# How to complete this task
In the records below, find the line containing "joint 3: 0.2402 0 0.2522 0" and the line containing "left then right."; please repeat exactly the lines from one to the other, both included, and nothing more.

START Provided records

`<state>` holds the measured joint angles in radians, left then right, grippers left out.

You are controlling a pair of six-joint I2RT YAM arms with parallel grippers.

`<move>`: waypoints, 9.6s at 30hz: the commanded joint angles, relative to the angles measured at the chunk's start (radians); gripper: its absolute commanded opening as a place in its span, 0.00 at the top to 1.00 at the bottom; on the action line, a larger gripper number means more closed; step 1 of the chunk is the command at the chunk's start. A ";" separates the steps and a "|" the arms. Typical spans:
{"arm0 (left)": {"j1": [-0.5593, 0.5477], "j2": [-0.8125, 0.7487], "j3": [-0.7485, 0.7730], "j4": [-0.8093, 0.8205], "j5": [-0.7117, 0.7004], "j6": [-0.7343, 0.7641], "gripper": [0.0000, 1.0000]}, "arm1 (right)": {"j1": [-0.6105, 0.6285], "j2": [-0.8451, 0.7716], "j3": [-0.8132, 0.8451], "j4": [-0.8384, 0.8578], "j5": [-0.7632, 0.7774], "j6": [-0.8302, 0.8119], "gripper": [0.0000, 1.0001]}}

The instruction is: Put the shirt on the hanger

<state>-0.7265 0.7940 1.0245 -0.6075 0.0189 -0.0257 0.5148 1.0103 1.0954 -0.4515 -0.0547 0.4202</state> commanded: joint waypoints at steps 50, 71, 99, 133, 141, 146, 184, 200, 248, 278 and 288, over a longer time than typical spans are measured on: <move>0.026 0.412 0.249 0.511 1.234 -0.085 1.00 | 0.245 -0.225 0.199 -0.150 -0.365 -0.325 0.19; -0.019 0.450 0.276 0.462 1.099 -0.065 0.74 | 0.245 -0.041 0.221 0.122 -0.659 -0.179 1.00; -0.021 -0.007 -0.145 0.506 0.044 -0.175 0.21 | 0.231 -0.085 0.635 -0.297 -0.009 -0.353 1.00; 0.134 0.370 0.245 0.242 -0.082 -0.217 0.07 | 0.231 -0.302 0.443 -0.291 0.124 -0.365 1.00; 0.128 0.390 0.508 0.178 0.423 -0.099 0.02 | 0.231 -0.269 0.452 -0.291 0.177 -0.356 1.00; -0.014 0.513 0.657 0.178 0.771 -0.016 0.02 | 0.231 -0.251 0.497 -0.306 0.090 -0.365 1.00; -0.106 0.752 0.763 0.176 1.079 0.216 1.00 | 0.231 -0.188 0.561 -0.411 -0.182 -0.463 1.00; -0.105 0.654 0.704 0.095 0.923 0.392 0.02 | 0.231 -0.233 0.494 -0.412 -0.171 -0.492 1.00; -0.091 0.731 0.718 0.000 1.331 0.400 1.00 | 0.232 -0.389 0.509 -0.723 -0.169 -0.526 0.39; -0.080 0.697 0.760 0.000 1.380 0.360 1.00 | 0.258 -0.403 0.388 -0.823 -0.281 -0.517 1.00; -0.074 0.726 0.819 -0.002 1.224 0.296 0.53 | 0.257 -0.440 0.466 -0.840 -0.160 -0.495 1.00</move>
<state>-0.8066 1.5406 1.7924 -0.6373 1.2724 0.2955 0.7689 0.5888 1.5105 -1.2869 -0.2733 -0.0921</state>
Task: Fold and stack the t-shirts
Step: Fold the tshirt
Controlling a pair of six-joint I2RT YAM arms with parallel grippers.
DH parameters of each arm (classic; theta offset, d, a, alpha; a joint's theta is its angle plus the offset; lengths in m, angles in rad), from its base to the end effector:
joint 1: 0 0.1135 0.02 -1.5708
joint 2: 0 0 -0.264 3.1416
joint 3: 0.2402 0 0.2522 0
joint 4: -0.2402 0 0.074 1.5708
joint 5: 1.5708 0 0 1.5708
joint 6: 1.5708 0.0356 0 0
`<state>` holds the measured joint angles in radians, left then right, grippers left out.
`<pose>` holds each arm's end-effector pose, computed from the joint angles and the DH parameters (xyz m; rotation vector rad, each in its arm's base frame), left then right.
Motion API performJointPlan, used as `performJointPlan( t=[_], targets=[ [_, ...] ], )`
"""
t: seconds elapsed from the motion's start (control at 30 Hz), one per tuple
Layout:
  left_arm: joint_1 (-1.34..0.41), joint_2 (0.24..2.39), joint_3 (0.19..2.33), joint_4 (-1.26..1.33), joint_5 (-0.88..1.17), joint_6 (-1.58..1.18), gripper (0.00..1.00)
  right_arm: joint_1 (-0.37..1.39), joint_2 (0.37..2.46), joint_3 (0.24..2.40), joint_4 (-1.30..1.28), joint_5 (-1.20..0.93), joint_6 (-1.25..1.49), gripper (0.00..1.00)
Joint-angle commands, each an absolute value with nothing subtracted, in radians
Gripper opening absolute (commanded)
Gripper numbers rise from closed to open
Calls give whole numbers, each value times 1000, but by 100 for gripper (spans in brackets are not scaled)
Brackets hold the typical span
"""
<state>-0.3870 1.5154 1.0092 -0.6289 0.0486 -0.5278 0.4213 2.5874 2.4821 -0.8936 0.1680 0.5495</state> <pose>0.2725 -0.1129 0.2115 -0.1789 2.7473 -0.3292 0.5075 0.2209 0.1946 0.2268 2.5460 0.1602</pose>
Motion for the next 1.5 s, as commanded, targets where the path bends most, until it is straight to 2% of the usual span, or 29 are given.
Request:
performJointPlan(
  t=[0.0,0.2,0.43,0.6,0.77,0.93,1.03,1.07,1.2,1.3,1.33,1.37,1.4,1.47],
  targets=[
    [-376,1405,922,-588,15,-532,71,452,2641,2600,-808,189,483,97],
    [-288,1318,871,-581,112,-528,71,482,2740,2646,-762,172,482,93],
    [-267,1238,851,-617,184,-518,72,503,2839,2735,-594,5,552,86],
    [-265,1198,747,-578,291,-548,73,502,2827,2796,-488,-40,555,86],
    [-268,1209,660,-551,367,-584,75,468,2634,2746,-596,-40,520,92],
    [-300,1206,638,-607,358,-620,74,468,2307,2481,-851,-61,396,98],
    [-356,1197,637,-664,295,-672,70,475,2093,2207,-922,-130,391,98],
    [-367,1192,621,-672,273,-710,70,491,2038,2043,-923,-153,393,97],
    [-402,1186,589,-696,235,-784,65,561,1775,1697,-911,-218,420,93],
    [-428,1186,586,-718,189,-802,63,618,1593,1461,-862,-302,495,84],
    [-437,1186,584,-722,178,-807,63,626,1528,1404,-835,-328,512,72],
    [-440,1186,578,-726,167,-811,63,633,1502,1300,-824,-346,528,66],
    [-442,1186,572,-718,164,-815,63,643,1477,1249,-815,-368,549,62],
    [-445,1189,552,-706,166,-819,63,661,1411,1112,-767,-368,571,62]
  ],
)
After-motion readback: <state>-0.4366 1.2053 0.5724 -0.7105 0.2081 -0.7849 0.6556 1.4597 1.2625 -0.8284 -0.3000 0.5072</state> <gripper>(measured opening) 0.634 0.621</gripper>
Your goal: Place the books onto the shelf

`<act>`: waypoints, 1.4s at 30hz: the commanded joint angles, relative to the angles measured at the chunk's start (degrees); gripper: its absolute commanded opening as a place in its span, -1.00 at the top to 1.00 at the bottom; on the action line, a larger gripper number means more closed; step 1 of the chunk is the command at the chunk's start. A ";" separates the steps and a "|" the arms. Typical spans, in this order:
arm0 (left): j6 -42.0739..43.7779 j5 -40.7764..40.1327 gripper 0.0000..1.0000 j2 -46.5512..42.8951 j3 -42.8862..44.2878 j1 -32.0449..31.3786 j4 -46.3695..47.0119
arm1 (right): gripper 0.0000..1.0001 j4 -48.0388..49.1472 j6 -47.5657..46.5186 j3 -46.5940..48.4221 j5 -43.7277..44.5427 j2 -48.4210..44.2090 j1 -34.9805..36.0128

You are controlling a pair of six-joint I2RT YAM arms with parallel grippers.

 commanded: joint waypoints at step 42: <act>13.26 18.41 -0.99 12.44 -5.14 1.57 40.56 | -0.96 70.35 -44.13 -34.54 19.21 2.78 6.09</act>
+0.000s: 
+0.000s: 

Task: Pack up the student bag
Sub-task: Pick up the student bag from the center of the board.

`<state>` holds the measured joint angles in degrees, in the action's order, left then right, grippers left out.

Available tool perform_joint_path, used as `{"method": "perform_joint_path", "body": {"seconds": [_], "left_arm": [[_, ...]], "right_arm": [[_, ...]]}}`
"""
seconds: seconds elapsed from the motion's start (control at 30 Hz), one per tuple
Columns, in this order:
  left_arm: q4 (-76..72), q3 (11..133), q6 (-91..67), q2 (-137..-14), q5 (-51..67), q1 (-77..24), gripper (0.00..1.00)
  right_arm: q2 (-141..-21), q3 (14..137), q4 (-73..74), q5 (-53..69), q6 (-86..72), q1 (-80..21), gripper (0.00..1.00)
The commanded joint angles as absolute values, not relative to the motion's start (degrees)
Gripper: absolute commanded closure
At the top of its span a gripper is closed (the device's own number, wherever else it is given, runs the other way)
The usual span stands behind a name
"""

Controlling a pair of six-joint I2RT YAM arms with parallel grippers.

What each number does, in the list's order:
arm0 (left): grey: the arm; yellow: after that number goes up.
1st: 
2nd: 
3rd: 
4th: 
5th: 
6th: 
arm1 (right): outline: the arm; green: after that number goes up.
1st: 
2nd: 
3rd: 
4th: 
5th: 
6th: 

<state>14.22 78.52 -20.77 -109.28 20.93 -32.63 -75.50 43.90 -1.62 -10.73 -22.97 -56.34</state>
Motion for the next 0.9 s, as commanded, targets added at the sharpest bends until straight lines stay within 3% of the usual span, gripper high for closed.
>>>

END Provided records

# Task solution
joint 3: 0.2402 0 0.2522 0
joint 4: -0.2402 0 0.074 1.5708
joint 5: 1.5708 0 0 1.5708
joint 6: 1.5708 0.0356 0 0
`<state>` holds the measured joint angles in radians, left then right, grippers left out.
`<pose>` holds each arm's end-effector pose, computed from the joint angles and the DH parameters (xyz m; rotation vector rad, each in its arm's base frame), left then right.

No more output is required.